You get Willis' point. Sweezy didn't play like a man. He played dirty like a coward, although no official called a penalty on him. That doesn't matter. According to Willis, there is a code of behavior, a manly code, and Sweezy violated it. Not a manly thing to do.

I must point out that, in his quote, Willis advised Sweezy to be a man and then advised him to act like a ram when he hits a defender. Presumably Willis meant ram, the animal, and not Ram the St. Louis kind. It is difficult to imagine a man being a ram. I wish Willis had explained this phenomenon further. We may have to resort to Greek mythology to find a ram-man or a man-ram. Is there one? Will a classicist please enlighten us?

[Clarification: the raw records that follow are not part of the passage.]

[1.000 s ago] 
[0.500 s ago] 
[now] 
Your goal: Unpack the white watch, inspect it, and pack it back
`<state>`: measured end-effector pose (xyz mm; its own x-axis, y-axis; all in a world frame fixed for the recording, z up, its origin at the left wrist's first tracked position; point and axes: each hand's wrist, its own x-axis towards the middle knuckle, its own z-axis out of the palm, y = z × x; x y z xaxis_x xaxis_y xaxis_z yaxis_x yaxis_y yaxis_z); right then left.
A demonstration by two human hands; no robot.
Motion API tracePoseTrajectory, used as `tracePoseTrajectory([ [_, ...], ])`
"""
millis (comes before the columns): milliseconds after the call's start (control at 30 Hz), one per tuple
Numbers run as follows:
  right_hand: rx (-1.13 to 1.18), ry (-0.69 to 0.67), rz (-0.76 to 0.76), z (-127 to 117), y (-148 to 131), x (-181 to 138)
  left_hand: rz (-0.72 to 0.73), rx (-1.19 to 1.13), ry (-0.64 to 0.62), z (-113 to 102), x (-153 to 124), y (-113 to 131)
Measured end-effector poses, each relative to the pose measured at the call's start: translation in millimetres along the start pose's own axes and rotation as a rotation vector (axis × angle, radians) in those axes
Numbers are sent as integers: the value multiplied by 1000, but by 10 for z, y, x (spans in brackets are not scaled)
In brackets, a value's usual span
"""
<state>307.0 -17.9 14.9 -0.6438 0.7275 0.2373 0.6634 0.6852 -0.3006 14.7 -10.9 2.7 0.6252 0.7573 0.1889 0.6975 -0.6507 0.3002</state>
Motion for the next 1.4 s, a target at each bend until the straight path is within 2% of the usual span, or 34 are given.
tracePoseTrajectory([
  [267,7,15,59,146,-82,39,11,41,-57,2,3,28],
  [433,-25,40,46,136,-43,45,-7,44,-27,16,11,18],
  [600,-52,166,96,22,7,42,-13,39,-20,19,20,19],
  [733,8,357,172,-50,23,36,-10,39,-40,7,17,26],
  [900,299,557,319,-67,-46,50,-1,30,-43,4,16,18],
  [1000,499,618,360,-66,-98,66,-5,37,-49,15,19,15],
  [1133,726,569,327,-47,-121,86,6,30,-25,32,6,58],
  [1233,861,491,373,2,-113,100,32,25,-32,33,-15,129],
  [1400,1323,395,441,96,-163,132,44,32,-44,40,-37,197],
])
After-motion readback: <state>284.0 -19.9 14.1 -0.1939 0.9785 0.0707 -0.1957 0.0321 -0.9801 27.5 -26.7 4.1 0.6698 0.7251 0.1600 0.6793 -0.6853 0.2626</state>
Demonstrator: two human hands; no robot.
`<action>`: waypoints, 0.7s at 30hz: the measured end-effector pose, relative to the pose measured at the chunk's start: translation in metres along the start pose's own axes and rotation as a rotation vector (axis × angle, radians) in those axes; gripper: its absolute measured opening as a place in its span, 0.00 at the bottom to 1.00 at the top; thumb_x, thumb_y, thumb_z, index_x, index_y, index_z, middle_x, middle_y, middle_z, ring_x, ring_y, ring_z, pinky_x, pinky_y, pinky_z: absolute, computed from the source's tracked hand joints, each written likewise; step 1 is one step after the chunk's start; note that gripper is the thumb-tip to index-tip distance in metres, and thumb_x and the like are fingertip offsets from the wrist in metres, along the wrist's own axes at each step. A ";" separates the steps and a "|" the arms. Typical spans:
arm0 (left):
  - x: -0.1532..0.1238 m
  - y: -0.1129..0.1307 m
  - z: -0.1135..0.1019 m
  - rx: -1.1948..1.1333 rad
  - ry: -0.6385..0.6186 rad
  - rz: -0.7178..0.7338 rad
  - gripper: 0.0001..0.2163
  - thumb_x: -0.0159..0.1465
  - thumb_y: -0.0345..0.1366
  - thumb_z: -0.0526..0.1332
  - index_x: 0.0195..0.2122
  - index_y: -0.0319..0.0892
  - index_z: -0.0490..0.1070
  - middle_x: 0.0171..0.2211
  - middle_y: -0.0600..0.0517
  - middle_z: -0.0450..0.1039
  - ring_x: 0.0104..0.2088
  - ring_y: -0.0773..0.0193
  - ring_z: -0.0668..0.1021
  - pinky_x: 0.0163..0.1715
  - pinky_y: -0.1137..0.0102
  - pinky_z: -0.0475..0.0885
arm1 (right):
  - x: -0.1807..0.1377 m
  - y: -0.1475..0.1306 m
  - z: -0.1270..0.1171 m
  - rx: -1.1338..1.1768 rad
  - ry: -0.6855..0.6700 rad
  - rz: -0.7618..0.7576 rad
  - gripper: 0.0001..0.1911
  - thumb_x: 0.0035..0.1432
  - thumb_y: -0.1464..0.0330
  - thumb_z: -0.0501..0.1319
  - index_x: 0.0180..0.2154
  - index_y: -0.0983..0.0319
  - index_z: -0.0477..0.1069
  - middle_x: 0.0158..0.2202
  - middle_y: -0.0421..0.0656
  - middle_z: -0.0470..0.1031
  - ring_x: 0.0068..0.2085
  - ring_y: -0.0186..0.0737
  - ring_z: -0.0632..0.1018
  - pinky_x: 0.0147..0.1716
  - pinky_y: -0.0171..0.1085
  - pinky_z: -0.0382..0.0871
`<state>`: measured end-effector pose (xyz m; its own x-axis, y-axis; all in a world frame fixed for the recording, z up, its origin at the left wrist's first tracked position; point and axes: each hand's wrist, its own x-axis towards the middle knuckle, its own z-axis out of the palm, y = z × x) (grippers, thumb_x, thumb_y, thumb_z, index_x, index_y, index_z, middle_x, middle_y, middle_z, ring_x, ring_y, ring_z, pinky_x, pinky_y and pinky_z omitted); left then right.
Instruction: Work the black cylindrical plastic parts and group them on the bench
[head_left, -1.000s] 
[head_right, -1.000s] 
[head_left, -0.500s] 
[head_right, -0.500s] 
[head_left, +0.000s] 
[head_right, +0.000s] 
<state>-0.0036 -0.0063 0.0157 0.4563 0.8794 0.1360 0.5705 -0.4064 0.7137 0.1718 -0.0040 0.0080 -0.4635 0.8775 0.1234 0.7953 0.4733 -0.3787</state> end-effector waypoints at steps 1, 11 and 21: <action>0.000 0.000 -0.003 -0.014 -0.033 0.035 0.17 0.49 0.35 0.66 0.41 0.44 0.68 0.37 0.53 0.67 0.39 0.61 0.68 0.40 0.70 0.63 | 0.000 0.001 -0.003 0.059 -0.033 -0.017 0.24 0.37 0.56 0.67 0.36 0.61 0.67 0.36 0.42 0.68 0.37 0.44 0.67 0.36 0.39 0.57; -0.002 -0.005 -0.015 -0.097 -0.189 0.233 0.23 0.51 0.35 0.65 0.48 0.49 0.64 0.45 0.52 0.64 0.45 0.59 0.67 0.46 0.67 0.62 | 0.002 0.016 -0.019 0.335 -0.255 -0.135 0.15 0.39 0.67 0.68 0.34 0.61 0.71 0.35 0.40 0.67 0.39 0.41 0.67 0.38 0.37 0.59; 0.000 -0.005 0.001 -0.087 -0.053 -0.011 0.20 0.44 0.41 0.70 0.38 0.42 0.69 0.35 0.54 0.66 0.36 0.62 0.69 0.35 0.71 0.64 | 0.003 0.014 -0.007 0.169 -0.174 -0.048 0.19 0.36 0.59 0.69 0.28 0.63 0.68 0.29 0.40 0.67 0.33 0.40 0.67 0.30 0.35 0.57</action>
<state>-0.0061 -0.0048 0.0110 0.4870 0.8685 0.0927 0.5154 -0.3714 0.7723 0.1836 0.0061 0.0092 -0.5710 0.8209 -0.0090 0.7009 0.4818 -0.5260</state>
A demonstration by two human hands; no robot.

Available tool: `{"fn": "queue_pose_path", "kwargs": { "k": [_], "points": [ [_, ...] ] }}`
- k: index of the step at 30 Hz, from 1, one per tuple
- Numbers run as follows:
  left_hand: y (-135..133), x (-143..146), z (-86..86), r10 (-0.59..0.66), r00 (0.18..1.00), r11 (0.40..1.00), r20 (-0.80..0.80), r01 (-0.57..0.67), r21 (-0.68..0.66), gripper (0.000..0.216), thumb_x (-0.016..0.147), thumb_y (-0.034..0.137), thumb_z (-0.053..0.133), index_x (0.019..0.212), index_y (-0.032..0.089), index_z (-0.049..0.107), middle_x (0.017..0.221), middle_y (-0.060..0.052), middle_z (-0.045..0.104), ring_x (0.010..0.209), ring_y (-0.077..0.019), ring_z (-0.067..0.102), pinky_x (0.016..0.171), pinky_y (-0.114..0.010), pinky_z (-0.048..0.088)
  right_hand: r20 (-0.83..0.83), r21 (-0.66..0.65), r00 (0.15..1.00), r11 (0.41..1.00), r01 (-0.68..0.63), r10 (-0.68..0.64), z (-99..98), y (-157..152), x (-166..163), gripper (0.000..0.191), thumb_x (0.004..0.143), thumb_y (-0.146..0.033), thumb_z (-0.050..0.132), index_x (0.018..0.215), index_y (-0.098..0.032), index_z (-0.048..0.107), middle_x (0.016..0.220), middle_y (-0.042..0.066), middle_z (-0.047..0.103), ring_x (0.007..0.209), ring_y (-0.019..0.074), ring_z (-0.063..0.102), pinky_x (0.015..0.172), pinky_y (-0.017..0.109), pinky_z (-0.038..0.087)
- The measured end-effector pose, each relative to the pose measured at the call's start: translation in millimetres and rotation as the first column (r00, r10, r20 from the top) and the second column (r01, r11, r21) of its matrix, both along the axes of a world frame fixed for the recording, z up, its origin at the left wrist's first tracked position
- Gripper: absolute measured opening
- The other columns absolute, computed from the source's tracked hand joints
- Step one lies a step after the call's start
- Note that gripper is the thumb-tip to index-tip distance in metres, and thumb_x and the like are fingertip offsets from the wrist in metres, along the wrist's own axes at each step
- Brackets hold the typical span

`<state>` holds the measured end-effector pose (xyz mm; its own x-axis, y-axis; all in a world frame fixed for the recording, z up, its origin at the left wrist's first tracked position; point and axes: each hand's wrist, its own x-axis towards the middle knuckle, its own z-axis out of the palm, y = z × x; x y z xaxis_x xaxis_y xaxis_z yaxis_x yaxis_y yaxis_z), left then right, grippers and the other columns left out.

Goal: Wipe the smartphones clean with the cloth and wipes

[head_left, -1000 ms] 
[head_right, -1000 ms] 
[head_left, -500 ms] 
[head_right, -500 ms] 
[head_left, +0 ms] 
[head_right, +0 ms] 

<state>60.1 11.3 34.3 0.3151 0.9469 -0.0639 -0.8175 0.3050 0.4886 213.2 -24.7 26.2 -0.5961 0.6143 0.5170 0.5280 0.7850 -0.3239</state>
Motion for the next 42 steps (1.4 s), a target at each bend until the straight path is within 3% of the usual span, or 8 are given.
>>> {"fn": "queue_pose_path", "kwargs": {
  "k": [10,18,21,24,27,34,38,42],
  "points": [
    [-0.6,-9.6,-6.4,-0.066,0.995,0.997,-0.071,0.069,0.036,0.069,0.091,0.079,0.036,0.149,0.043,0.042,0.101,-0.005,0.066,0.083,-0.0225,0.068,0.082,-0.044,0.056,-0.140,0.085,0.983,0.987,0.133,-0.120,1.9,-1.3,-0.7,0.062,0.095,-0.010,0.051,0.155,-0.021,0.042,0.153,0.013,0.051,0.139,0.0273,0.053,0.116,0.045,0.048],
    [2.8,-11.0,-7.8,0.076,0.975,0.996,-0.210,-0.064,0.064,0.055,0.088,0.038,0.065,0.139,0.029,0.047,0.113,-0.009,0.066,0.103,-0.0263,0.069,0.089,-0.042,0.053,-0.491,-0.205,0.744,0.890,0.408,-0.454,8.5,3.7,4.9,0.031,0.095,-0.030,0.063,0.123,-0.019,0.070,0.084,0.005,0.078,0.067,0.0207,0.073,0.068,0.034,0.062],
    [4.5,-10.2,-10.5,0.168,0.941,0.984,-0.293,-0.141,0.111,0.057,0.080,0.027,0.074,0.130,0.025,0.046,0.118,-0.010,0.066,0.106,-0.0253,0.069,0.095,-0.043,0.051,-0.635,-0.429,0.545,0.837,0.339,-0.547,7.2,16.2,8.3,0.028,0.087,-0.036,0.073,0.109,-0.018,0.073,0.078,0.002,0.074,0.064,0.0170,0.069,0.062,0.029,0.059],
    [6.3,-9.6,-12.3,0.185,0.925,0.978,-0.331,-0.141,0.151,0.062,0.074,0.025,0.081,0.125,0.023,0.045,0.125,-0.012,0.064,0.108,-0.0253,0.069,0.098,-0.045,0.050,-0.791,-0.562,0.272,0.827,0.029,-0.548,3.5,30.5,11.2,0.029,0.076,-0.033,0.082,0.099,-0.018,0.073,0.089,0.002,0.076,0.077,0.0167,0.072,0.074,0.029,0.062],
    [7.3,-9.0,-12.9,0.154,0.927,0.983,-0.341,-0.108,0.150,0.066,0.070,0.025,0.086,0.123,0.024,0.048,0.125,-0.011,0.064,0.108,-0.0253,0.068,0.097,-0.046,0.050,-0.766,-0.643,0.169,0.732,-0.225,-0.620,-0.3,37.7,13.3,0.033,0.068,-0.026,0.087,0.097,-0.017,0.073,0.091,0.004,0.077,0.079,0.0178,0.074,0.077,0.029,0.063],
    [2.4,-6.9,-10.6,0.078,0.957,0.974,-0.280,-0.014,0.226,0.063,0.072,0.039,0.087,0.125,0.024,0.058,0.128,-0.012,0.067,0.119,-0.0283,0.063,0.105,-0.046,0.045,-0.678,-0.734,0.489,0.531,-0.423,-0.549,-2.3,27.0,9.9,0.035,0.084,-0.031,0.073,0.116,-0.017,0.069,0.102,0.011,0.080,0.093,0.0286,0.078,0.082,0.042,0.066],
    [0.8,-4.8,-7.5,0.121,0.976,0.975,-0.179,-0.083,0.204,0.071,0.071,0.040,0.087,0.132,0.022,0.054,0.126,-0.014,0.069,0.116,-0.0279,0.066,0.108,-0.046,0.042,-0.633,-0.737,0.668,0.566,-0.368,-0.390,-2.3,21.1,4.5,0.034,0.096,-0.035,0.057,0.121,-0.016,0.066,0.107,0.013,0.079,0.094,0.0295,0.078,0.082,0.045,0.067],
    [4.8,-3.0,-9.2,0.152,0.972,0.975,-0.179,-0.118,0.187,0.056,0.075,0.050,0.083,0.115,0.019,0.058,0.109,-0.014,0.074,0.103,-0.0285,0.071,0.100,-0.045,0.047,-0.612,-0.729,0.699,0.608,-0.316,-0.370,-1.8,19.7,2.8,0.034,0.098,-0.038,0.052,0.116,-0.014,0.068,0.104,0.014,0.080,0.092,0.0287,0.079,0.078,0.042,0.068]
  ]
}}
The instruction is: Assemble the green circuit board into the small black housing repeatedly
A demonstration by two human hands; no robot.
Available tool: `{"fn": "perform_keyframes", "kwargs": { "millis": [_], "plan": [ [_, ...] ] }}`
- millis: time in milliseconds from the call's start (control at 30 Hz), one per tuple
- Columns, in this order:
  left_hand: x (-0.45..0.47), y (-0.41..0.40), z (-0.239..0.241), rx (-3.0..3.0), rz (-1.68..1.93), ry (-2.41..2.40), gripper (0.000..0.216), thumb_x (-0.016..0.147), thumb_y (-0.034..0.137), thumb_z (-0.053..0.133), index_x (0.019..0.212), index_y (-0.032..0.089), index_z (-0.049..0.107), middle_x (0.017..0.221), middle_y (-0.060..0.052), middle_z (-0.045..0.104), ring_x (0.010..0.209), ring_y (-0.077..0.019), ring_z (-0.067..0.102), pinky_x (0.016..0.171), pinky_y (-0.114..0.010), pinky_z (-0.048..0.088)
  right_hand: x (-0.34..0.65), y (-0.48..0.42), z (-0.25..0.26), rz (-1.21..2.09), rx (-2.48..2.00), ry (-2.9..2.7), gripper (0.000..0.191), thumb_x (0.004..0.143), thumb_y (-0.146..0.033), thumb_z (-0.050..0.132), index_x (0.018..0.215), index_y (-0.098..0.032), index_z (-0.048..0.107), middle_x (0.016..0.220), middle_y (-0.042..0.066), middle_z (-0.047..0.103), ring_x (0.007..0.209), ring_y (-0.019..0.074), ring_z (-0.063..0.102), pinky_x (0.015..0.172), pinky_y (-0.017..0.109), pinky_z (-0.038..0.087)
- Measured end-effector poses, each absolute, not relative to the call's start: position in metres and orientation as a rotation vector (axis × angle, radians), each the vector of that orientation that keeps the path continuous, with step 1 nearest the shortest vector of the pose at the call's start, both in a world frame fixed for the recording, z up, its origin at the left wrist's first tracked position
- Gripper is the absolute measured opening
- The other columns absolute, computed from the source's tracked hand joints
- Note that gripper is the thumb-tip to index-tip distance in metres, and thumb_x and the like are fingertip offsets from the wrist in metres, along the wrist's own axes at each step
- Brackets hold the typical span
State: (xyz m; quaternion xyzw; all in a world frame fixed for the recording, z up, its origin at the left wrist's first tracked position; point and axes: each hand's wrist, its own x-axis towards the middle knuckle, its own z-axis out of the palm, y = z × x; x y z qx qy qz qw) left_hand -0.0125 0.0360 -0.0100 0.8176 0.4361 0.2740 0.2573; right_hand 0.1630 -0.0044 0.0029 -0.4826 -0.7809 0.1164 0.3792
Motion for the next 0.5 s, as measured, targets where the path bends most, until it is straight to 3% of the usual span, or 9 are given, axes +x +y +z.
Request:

Willis was not the first 49er to notice the severe masculinity gap on the Seahawks. Leading up to Sunday's game, Anthony Dixon, who plays some of the time for the 49ers, called the Seahawks the "She-Hawks." This was meant as a slight. If I am reading Dixon correctly, he asserted the Seahawks are more woman than man. And I guess it's worse to be a woman than a man. Remember, the gender disparager is Dixon not me.

So, again there's a paucity of masculinity — low testosterone in the Seahawks' Testa Rossa.

Seahawks' cornerback Richard Sherman took note of the She-Hawks remark in his postgame comments. "I think there was a misogynistic thing said earlier in the week about the Seahawks," Sherman gloated.

"I think he meant the SeaGals (the Seahawks' cheerleaders), and I thought he didn't know the name. I get it; SeaGals/ "She-Hawks."